About this task: Leaving out pictures, output exactly the lines below from the one that has "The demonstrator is" through the one that has "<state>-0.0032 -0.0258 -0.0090", and nothing else.

(Given material)

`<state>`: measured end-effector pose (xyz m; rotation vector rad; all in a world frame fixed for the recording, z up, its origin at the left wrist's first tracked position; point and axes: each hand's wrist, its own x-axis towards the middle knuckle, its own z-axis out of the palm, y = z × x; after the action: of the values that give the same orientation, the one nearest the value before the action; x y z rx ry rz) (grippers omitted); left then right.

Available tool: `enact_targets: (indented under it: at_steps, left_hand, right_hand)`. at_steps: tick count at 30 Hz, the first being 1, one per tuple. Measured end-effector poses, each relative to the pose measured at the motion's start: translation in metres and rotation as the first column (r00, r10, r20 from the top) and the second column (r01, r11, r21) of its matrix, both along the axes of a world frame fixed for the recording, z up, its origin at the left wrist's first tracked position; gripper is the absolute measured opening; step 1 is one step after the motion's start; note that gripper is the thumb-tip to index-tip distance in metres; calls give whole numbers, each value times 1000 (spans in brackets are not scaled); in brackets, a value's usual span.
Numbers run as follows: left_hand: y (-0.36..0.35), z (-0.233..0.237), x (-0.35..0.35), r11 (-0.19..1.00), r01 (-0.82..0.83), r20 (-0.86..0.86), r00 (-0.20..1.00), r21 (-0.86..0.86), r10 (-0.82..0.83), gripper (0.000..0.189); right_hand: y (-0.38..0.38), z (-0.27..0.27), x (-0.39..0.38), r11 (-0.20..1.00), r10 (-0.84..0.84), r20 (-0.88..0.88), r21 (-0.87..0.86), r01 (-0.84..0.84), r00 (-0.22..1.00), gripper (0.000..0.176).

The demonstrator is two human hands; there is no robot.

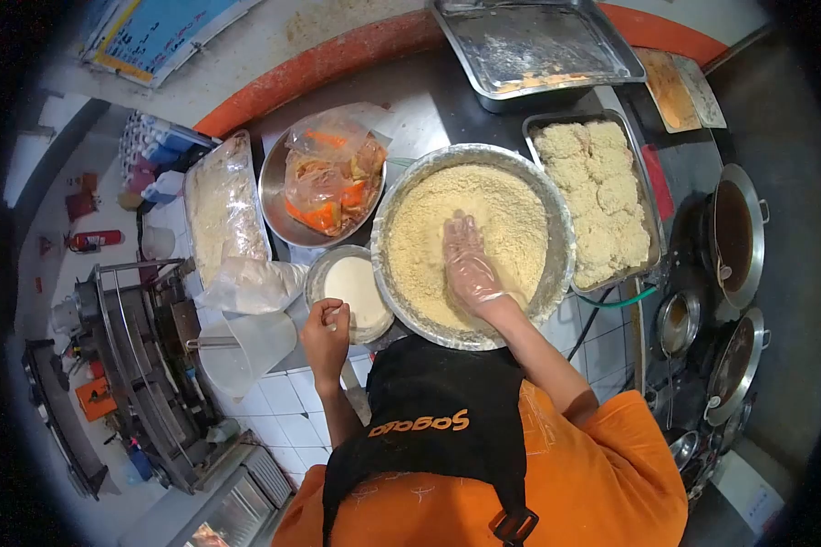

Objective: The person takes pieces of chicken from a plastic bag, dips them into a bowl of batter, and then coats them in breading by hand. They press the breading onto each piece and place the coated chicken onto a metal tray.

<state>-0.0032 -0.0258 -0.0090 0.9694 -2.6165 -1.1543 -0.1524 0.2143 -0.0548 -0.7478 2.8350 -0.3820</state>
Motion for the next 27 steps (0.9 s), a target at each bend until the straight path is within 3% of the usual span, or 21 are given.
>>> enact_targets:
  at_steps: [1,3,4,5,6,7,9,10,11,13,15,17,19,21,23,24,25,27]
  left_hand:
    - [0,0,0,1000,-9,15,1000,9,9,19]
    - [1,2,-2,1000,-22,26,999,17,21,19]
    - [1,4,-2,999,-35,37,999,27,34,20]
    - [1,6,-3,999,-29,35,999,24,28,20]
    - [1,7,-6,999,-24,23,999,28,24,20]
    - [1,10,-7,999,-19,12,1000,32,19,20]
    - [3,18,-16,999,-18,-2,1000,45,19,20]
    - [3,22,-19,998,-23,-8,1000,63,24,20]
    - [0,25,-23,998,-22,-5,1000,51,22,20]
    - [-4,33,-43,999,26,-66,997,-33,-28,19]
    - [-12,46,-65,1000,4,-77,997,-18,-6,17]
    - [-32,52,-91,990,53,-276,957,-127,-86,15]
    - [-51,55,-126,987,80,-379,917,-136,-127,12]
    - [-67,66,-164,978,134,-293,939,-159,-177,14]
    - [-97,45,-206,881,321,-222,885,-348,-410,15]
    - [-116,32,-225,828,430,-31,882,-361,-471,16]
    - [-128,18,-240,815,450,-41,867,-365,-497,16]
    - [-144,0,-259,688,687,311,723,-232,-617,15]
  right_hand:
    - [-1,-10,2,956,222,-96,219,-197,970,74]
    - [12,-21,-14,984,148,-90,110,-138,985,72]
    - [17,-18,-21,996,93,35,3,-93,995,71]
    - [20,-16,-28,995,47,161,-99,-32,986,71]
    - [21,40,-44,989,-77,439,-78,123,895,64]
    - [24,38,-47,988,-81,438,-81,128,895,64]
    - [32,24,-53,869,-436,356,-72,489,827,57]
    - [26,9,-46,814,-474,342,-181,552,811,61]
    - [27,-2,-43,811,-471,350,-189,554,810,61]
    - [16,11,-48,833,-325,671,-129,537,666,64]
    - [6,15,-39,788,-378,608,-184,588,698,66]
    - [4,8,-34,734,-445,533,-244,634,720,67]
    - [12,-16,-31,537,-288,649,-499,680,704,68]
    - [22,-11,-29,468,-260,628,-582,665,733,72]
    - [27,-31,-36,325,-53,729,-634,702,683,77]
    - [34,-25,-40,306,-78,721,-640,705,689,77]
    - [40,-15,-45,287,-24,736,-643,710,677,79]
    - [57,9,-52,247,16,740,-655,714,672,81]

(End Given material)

The completed task:
The demonstrator is two human hands; there is no robot.


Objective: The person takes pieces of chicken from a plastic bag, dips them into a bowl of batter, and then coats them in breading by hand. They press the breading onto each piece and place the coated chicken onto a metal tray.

<state>-0.0032 -0.0258 -0.0090 0.9694 -2.6165 -1.1543 -0.1524 0.2143 -0.0548 -0.7478 2.8350 -0.3820</state>

The response is now done.